After years of pressure from the industry, both states have changed weight restrictions on electric trucks to allow an extra tonne over the front axle in South Australia and an extra 1.5 tonnes in NSW, on a trial basis, with South Australia offering 12 months of use on prescribed roads and NSW allowing the change for two years.

In a practical sense, the changes will minimise the need for operators to sacrifice payload capacity if they want electric trucks with better range – a choice which would require heavier batteries.

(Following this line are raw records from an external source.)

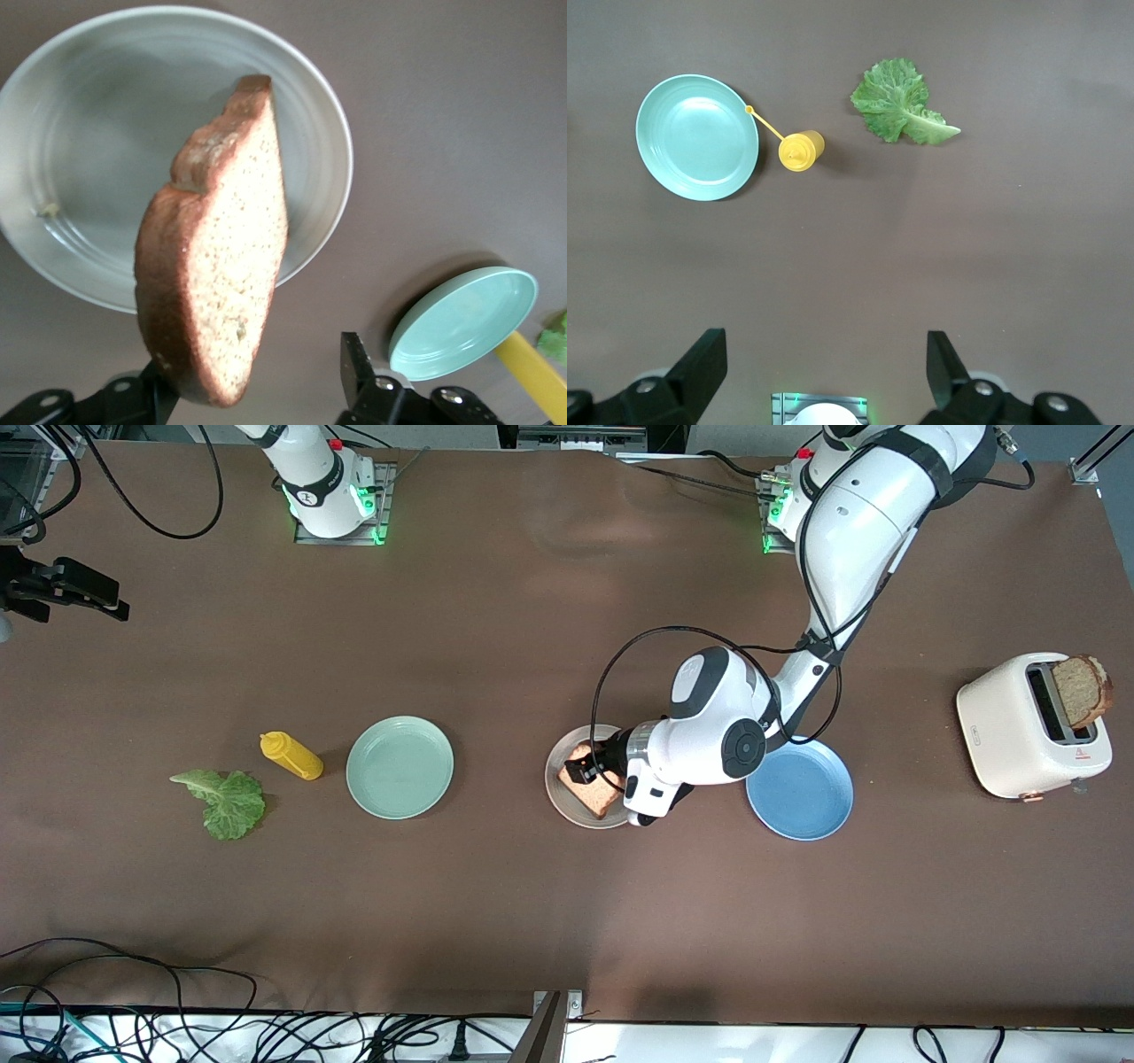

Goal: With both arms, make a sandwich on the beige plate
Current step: 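Lower the toast onto the beige plate and open the left gripper, then withdraw the left gripper while the right gripper reaches the lettuce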

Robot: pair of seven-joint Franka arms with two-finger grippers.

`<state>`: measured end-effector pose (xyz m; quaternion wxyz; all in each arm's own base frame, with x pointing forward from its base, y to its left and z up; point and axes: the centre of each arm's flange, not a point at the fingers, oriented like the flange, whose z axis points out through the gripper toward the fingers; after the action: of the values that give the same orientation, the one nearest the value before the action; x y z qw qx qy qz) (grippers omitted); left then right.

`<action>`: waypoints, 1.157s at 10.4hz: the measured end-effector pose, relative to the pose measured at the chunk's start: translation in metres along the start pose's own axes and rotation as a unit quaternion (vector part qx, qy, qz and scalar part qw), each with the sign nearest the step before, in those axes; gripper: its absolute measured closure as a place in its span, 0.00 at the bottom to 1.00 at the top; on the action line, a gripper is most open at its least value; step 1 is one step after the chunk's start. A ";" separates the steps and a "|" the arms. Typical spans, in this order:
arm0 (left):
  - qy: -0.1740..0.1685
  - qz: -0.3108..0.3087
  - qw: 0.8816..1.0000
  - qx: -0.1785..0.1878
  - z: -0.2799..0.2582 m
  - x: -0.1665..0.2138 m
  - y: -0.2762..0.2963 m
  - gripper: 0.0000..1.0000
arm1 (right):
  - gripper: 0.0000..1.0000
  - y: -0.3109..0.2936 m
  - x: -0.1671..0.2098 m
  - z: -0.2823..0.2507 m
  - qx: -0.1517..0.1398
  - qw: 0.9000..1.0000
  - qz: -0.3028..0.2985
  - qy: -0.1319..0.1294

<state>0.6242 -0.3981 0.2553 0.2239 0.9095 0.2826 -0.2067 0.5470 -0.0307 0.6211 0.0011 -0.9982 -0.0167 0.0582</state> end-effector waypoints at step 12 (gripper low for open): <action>-0.027 -0.013 0.989 0.142 -0.087 0.057 -0.075 0.00 | 0.00 -0.001 0.000 0.000 0.000 1.000 -0.001 0.000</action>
<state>0.6432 -0.2725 0.2756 0.0975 0.9224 0.2559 -0.2724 0.5473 -0.0293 0.6206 0.0010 -0.9981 -0.0180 0.0586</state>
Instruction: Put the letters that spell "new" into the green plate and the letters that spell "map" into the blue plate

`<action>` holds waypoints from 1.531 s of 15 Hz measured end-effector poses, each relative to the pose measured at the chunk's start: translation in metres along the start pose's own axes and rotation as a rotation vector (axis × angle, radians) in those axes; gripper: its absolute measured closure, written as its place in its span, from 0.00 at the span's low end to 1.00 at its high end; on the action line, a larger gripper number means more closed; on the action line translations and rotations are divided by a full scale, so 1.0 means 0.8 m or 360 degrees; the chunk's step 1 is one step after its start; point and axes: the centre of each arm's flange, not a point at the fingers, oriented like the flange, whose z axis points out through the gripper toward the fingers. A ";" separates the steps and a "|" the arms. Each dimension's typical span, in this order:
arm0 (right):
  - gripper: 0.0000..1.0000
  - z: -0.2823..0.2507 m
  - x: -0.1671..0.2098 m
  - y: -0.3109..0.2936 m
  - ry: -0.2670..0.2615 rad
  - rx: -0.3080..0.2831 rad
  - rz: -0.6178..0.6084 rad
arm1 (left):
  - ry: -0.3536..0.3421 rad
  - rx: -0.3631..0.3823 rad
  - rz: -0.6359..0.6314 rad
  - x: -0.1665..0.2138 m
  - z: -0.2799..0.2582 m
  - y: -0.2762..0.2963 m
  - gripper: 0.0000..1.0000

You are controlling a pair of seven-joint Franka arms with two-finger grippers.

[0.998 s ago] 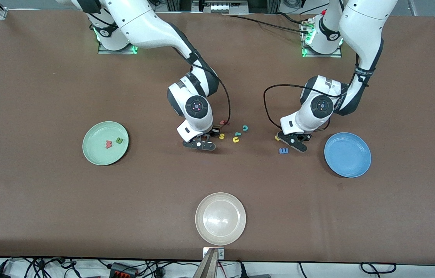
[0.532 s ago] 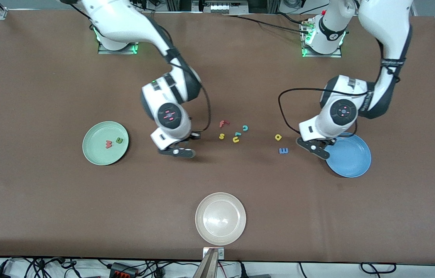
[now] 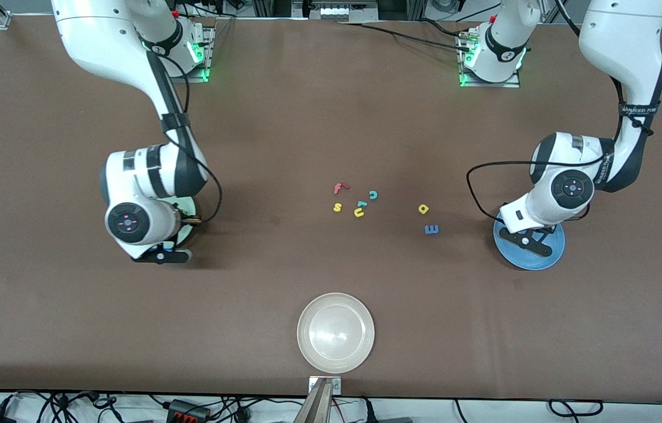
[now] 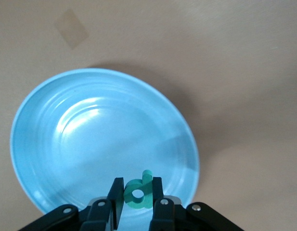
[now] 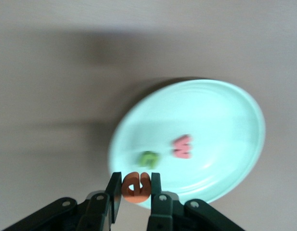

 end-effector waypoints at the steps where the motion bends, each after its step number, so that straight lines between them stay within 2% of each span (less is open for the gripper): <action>1: 0.72 0.006 0.001 0.020 -0.0013 -0.0003 -0.0031 | -0.0001 -0.0004 -0.0001 0.000 0.005 -0.001 0.59; 3: 0.72 0.016 0.002 0.057 -0.0029 0.0011 -0.0073 | 0.0011 -0.0004 0.0011 0.004 0.002 0.003 0.45; 4: 0.72 0.021 0.003 0.077 -0.0031 0.0024 -0.0094 | 0.0025 -0.0002 0.0031 0.008 -0.004 0.008 0.33; 8: 0.72 0.057 0.005 0.141 0.0020 0.0060 -0.0146 | 0.0101 -0.0015 0.0228 0.042 -0.056 0.076 0.00; 13: 0.72 0.094 -0.006 0.127 -0.0006 0.0063 -0.0177 | 0.0150 -0.0033 0.0428 0.081 -0.105 0.153 0.00; 17: 0.72 0.105 -0.007 0.118 0.0011 0.0057 -0.0193 | 0.0125 -0.0047 0.0715 0.100 -0.076 0.218 0.00; 19: 0.72 0.109 -0.006 0.118 0.0024 0.0053 -0.0191 | 0.0154 -0.0019 0.0870 0.108 -0.057 0.232 0.00; 20: 0.72 0.110 -0.006 0.118 0.0026 0.0054 -0.0190 | 0.0163 -0.0016 0.0925 0.110 -0.046 0.232 0.04; 22: 0.59 0.107 -0.005 0.117 0.0036 0.0067 -0.0175 | 0.0167 -0.0023 0.0988 0.113 -0.028 0.228 0.08; 23: 0.52 0.102 -0.005 0.117 0.0048 0.0079 -0.0168 | 0.0177 -0.0023 0.0998 0.115 -0.023 0.227 0.15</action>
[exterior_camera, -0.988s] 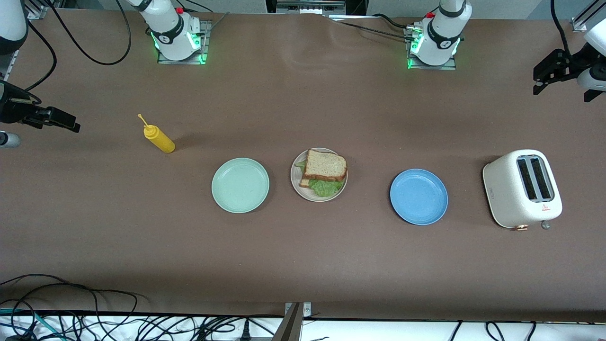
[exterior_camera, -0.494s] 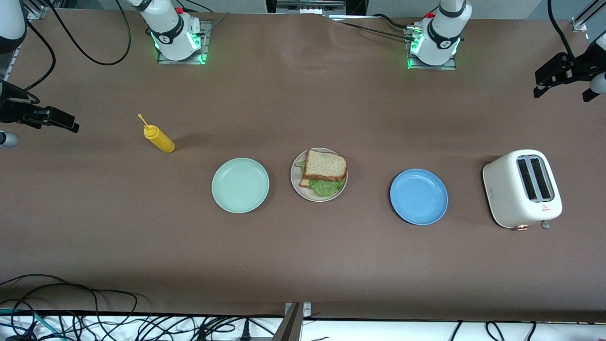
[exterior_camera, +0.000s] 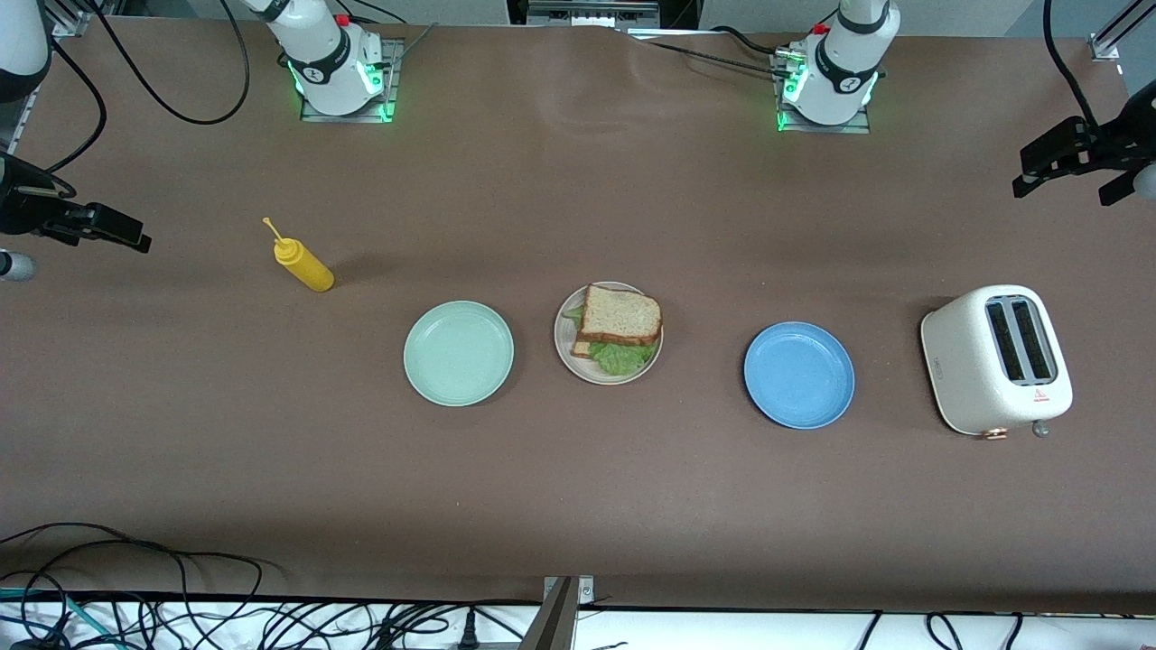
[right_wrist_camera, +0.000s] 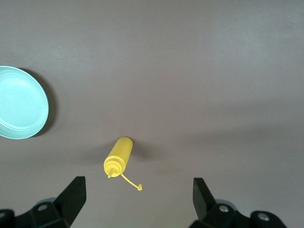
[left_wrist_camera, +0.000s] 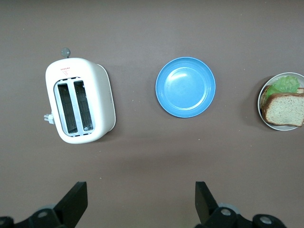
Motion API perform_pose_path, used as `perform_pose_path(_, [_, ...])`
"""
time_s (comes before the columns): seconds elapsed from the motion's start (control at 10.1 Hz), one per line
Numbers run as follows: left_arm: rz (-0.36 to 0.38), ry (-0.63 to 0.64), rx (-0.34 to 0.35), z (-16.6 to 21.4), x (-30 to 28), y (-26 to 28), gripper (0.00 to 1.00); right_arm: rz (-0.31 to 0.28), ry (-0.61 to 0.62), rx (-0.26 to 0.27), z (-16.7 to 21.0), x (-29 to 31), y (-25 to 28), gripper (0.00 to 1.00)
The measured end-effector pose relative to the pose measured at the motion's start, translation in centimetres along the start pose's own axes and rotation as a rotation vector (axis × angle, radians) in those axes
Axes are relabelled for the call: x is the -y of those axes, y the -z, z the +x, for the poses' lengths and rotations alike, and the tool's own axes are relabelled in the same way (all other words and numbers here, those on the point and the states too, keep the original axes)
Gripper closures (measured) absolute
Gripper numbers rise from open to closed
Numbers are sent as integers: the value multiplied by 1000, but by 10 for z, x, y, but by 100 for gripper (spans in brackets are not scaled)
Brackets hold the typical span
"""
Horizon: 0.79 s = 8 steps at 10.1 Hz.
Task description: Make sandwich on beige plate with both arms
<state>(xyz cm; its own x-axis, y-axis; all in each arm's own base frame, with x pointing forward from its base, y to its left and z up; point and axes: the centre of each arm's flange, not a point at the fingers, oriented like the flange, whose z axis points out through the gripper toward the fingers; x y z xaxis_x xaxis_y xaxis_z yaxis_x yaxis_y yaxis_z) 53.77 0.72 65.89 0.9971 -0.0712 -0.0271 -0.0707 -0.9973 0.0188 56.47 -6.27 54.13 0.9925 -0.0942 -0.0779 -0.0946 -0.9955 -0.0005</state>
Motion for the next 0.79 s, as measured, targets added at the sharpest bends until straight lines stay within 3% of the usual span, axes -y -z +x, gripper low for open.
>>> perform_pose_path(0.79, [0, -1, 2, 1, -1, 0, 0, -6, -2, -3, 0, -2, 2, 0])
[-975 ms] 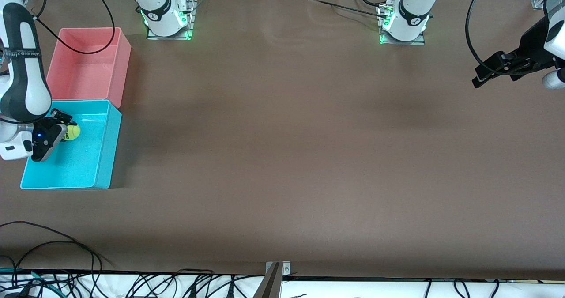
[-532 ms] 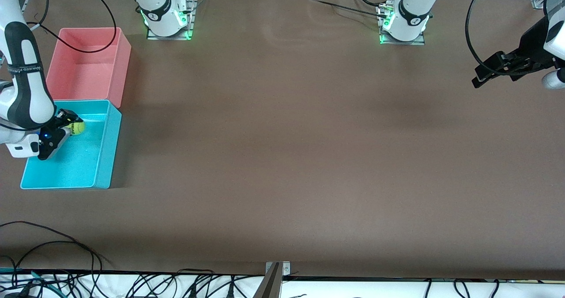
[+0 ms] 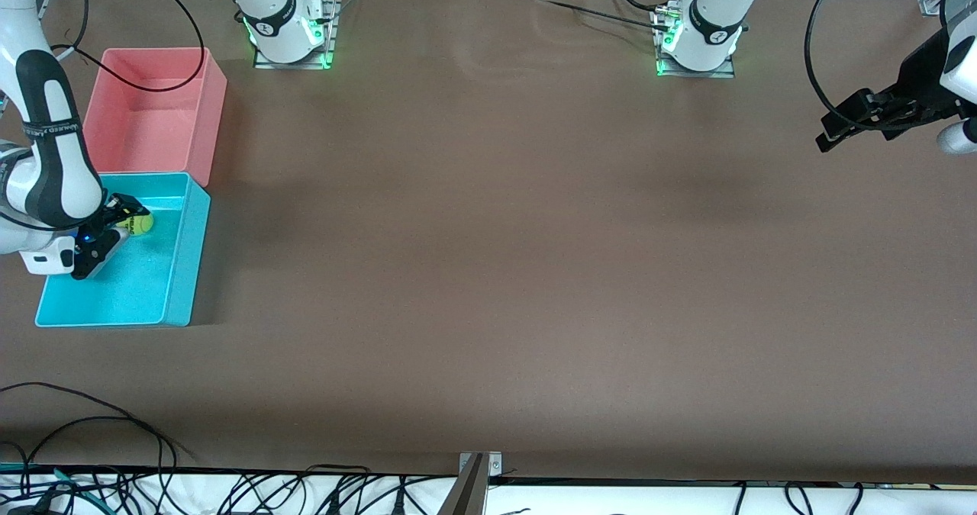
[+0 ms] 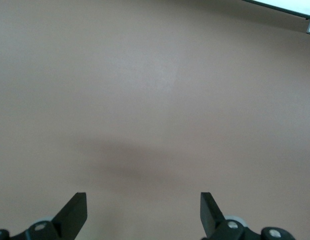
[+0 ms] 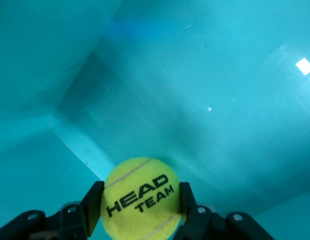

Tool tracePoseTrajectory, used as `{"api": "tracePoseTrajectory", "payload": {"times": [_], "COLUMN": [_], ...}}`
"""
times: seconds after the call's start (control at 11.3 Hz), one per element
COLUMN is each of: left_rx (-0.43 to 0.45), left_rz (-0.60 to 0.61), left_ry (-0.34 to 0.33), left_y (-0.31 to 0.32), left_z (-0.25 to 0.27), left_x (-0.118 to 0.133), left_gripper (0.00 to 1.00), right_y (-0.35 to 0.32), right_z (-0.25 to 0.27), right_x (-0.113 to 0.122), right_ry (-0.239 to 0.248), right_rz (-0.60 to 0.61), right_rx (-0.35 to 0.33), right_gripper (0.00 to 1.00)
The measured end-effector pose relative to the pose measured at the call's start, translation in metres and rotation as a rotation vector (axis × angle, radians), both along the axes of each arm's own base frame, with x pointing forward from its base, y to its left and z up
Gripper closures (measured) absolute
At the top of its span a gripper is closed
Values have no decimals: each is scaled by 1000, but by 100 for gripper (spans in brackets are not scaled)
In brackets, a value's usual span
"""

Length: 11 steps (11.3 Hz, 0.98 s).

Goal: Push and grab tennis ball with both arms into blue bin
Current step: 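Move the ball over the blue bin and open the right gripper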

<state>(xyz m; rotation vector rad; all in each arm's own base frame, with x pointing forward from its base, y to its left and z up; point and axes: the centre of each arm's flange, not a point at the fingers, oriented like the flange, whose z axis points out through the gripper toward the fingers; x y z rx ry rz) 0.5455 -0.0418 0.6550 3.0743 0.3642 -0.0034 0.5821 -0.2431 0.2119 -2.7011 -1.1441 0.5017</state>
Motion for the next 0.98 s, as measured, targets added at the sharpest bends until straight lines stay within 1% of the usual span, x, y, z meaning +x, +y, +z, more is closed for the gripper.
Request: {"api": "tracePoseTrajectory", "payload": {"times": [0.18, 0.27, 0.53, 0.8, 0.98], "left_rx": [0, 0, 0, 0, 0], "left_rz": [0, 0, 0, 0, 0], "left_ry": [0, 0, 0, 0, 0], "left_y": [0, 0, 0, 0, 0], "left_z": [0, 0, 0, 0, 0], "left_x": [0, 0, 0, 0, 0], "left_gripper": [0, 0, 0, 0, 0], "right_y": [-4, -5, -5, -5, -6], "right_z": [-6, -6, -5, 6, 23], "right_x": [-3, -3, -2, 1, 4], "right_ry": [7, 9, 7, 14, 32], "right_rz": [-14, -39, -57, -72, -78], "right_rx": [-1, -10, -18, -22, -18], "right_gripper": [34, 30, 0, 0, 0]}}
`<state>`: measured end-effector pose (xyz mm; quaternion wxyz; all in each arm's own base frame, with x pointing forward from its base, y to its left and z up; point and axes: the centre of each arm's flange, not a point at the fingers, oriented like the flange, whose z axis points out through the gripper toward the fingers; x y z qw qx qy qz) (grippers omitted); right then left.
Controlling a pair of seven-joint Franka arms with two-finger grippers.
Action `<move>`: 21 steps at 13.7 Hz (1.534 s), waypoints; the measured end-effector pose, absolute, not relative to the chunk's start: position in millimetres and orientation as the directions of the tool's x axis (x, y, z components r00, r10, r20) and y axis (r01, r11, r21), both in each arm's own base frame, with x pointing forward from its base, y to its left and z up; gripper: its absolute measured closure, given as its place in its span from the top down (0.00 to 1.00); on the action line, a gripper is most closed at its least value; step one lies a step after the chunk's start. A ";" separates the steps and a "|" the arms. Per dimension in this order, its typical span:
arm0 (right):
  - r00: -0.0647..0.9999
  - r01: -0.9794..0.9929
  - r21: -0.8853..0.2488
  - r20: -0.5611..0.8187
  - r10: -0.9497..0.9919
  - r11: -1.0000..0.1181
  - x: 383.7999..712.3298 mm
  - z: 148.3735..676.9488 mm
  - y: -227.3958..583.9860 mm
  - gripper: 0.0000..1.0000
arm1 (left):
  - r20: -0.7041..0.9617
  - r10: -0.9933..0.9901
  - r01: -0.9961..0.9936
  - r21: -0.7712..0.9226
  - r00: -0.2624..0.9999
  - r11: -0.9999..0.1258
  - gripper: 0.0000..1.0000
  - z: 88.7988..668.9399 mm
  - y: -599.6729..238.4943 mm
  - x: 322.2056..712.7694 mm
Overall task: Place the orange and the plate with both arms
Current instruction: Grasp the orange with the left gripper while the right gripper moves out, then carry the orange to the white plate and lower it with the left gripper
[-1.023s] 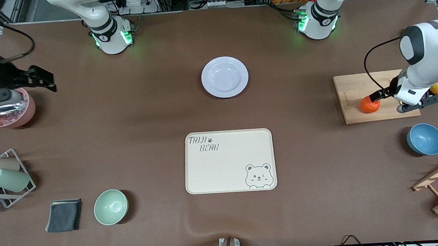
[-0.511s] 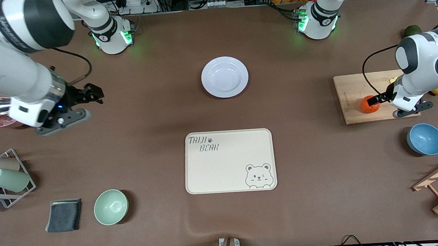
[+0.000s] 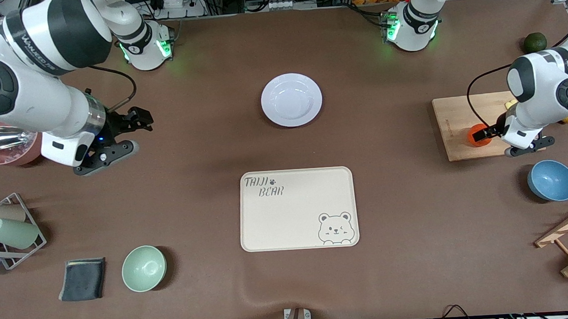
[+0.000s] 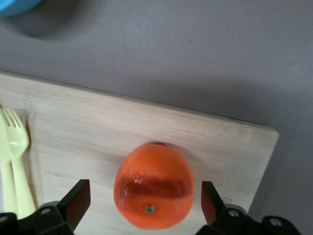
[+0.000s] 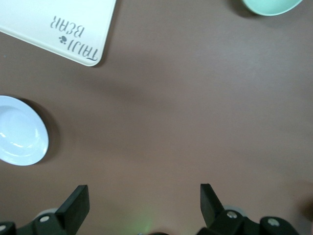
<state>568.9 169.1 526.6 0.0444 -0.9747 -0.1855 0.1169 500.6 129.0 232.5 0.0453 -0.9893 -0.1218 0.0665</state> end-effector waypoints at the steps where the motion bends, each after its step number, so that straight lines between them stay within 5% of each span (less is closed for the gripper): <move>1: 0.903 0.349 -0.135 -0.214 0.371 -0.927 569.8 522.4 169.8 1.00 | -0.124 0.248 0.235 -0.106 0.961 -0.966 1.00 227.5 129.7 500.2; 9: 0.935 0.234 -0.242 -0.211 0.286 -0.942 584.1 506.4 130.7 1.00 | -0.151 0.244 0.230 -0.106 0.958 -0.968 0.98 206.3 128.1 497.3; 13: 0.947 0.209 -0.243 -0.193 0.258 -0.947 589.8 506.8 116.3 1.00 | -0.152 0.243 0.229 -0.105 0.958 -0.968 0.70 205.8 127.5 497.8; 21: 0.963 0.052 -0.246 -0.243 0.113 -0.968 599.3 489.4 23.2 1.00 | -0.064 0.137 0.131 -0.086 0.988 -0.988 0.70 264.5 91.4 525.6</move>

The changes are designed to enable more operators invest in battery technology as the industry progressively moves towards the wider use of electric and other low emission vehicles. It is expected that in time, these and subsequent necessary changes in regulations will mean European sized electric powered trucks could be manufactured in Australia for the first time.

While NatRoad has welcomed the policy changes as a step forward but says a far wider and comprehensive set of policies needs to be developed in partnership with the industry to provide certainty and drive investment.

NatRoad CEO Warren Clark said that the new policy only applied in NSW and South Australia and should be extended. As well, the changes were put in place on a two-year trial basis, which would do little to encourage investment. They need to be made permanent.

Given the complexity and national scope of the road freight industry, the inevitable costs of an industry-wide transition to a low-emissions vehicles NatRoad believes these costs will need to be shared between industry, government, regulators, major customers, and other supply chain partners.

The reality is that with low profit margins and many small operators in regional areas, the industry cannot carry the costs of new equipment and technology on its own. This needs to be a shared effort.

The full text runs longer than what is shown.